● **Directions**
Of all the lines in the records below, copy only those that contain the string "points".

--- Raw data ---

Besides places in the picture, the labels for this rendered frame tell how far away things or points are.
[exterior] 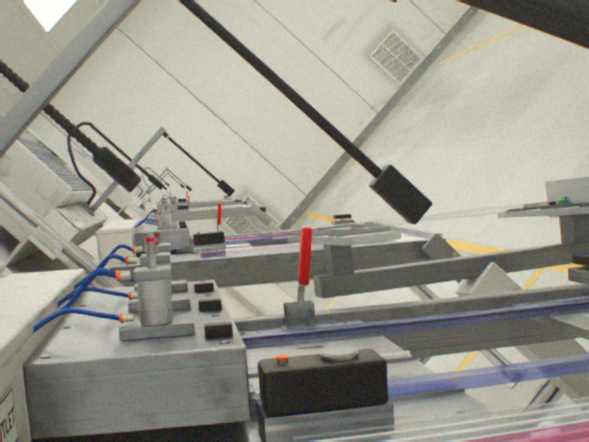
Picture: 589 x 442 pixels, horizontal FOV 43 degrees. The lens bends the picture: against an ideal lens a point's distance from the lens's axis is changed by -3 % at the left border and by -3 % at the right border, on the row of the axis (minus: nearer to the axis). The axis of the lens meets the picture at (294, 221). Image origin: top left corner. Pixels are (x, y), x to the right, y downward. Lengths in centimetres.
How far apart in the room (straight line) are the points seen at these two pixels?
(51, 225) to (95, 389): 111
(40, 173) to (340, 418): 132
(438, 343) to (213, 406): 45
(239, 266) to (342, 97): 695
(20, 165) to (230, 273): 51
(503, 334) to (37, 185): 111
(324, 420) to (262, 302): 476
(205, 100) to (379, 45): 199
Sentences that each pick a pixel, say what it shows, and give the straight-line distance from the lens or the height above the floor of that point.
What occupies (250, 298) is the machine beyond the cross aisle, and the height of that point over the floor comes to 35.
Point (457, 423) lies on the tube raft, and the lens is 47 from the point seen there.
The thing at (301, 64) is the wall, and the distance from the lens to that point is 845.
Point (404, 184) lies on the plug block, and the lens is 57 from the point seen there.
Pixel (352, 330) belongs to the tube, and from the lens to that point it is 77.
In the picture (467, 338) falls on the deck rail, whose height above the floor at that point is 87.
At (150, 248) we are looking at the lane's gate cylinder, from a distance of 52.
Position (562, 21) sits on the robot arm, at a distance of 88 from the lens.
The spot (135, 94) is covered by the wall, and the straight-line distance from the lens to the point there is 830.
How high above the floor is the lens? 123
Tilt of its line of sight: 8 degrees down
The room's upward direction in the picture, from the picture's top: 49 degrees counter-clockwise
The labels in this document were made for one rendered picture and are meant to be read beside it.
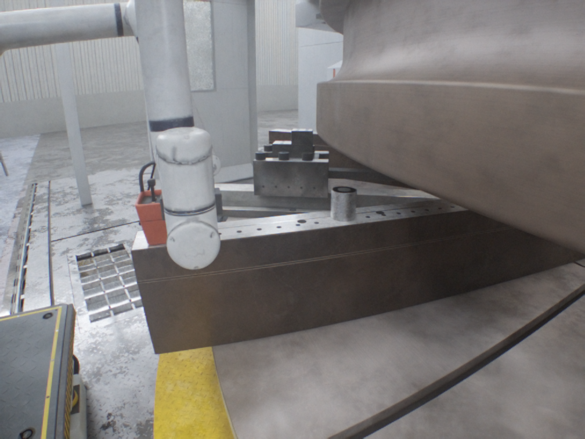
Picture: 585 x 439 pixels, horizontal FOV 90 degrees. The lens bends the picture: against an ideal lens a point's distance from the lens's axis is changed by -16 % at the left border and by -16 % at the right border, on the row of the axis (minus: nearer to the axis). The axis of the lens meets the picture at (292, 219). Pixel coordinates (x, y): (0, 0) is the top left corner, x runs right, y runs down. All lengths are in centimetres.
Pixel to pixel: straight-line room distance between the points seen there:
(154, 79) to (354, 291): 89
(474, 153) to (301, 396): 75
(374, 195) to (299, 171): 50
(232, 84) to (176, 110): 360
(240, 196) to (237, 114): 220
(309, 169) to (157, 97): 144
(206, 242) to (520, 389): 98
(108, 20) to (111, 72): 1297
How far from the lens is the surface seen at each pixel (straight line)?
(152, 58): 66
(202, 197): 55
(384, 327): 126
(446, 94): 83
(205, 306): 108
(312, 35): 622
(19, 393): 124
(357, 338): 120
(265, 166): 202
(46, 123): 1413
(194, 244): 55
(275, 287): 108
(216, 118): 416
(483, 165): 77
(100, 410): 153
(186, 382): 151
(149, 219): 95
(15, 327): 154
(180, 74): 66
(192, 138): 52
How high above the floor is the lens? 109
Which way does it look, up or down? 22 degrees down
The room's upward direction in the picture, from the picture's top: straight up
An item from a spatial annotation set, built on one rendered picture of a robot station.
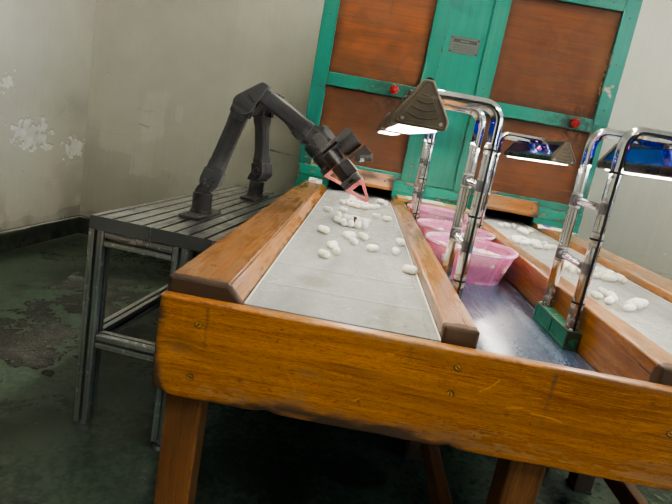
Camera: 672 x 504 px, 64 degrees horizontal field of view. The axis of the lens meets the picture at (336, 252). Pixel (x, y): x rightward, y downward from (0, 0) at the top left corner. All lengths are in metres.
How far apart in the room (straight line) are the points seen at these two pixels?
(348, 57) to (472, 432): 2.02
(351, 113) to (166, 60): 1.66
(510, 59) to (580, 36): 0.31
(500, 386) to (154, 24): 3.47
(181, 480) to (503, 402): 0.55
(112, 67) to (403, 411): 3.51
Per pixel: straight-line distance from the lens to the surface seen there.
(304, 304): 0.86
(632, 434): 0.95
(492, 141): 1.08
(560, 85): 2.75
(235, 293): 0.83
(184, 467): 1.01
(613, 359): 1.07
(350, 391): 0.84
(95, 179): 4.14
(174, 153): 3.85
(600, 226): 1.16
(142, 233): 1.59
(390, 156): 2.60
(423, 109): 0.84
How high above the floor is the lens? 1.01
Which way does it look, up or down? 12 degrees down
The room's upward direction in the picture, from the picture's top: 10 degrees clockwise

---

● **Solution to this exercise**
Besides places in the picture, the labels for this rendered frame tell how far away things or points are.
How far apart in the room (straight line) are the points seen at these two pixels?
Pixel to pixel: straight-line room distance between the points seen there:
How far apart in the room (straight line) are the points seen at these two pixels?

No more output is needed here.